L’histoire et l’actualité ont malheureusement démontré que les États, par leurs dirigeants, leurs corps policiers et leurs forces armées, ont abusé à l’occasion de ces pouvoirs, et que des individus ou des groupes ont effectivement joué la carte de la violence pour faire valoir des points de vue ou des idéologies. Quand les premiers se conjuguent aux seconds, il en résulte parfois des crises de société qui laissent des blessures profondes. En sommes-nous là avec l’escalade des affrontements entre le gouvernement du Québec et les groupes d’étudiants universitaires et collégiaux en grève? Il faut le craindre.

Entre l’attitude irresponsable du gouvernement Charest, qui favorise de toute évidence des tactiques visant à diviser les étudiants et à les discréditer auprès de l’ensemble de l’électorat, d’une part, et l’incompétence naïve des jeunes stratèges de vos fédérations et de votre partenaire plus volatile, la CLASSE, celui-là débordé par des groupuscules violents, il n’y a guère de lueur à l’horizon. La rupture des pourparlers a, pour le moment, laissé le champ libre aux casseurs et aux matraques.

Il faudra agir vite pour éviter le pire et, à ce stade, la solution ne paraît pas devoir émaner du gouvernement, qui s’est placé en position de ne plus pouvoir reculer sur l’essentiel sans perdre la face. La balle est nettement dans votre camp et celui de vos alliés au sein des corps professoraux, des syndicats et de la société tout entière. Le défi est grand mais vous devrez, pour négocier un compromis sans doute indigeste, trouver le moyen d'évincer la minuscule fraction d’agitateurs violents et conquérir l’opinion publique en vue d’une action politique concertée au prochain scrutin québécois, qui ne saurait guère tarder.

Vous  avez des alliés syndicaux avec une longue expérience des services d’ordre pour assurer des manifestations pacifiques.

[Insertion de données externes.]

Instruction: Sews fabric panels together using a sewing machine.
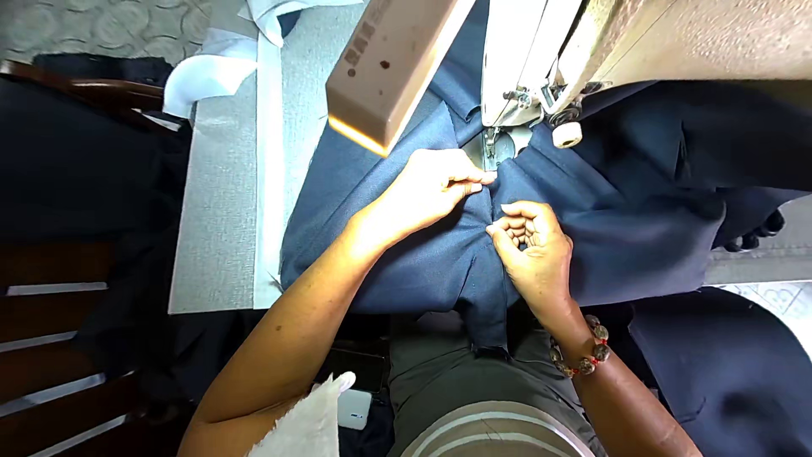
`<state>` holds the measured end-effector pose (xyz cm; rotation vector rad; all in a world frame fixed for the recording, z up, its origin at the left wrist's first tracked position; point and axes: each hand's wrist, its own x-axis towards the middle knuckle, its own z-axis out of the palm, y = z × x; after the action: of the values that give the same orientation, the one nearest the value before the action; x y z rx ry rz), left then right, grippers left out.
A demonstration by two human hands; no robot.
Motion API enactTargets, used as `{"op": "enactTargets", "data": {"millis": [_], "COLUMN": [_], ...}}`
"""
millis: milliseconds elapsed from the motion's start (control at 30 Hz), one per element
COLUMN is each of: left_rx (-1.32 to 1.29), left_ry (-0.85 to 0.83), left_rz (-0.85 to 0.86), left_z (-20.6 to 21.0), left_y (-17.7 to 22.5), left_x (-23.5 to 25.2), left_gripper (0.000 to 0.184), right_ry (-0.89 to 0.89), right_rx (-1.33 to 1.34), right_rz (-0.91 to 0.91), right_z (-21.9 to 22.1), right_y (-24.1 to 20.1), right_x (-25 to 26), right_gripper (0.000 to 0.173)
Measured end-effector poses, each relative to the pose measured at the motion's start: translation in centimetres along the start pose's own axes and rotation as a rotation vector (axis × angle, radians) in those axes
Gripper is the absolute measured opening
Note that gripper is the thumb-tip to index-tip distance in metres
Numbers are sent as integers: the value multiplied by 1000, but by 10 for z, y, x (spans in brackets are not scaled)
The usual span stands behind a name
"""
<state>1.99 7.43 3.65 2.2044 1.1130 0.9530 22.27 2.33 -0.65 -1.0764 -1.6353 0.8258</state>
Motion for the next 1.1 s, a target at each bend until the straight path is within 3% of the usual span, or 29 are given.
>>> {"op": "enactTargets", "data": {"millis": [233, 533, 667, 733, 800, 900, 1100], "left_rx": [66, -159, -16, 58, 61, 27, -21], "left_ry": [13, -16, -37, 1, 97, 206, 261], "left_rz": [103, 15, 30, 27, 6, -53, -105], "left_z": [5, 3, 8, 13, 18, 27, 44], "left_y": [-5, -3, 2, 5, 1, -5, -12], "left_x": [5, 10, 9, 6, 2, -5, -1], "left_gripper": [17, 9, 6, 7, 6, 8, 12], "right_ry": [14, 16, 7, -66, -144, -232, -212], "right_rx": [3, 34, 30, -25, -166, -419, -535], "right_rz": [-4, -14, -11, -24, -142, -299, -211], "right_z": [0, -1, 0, -7, -22, -38, -26], "right_y": [1, 2, 1, -2, -4, 6, 14], "right_x": [-2, -1, -1, 2, 11, 18, 5], "right_gripper": [28, 27, 28, 24, 17, 19, 24]}}
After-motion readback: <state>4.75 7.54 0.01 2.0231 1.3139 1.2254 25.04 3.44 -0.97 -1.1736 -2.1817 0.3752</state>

Mettez-les à profit. Faites votre possible pour interdire la présence de manifestants masqués, déjà en soi suspects. Que celui ou celle qui appréhende un geste violent durant une manifestation ait le courage de l’empêcher ou de le dénoncer. Et que tous vos dirigeants – y compris ceux de la CLASSE – aient la maturité de condamner avec autant de vigueur tous les actes de violence, ceux des leurs comme ceux des forces de l’ordre. Seule l’action pacifique permettra de vaincre à plus long terme. Les violents sont toujours perdants.

Des dizaines de milliers d’entre vous avez accepté de mettre en péril une précieuse session d’études pour dénoncer une hausse des droits de scolarité que vous jugez abusive. Vous avez atteint un degré de mobilisation inespéré et obtenu l’appui d’un grand nombre de professeurs, de parents, de syndicalistes. Vous avez imposé à l’ensemble de la société une remise en question des valeurs en éducation. Faudrait-il tout risquer en donnant libre cours à une poignée d’agitateurs violents (qui sont-ils réellement?) et à la réplique très, voire trop musclée des policiers et des tribunaux qui en résultera? Le gouvernement n’attend que ça!

On peut comprendre l’exaspération actuelle de bon nombre d’étudiants. Vous venez de découvrir les méandres des négociations avec le pouvoir, où tout est gris et dissimulé. Vous faites un apprentissage accéléré de l’action politique dans un climat de crise. Vous êtes nombreux, désorganisés, éparpillés, unis par vos seules revendications. Mais vous façonnez le Québec de demain, et vous devez le faire en citoyens responsables.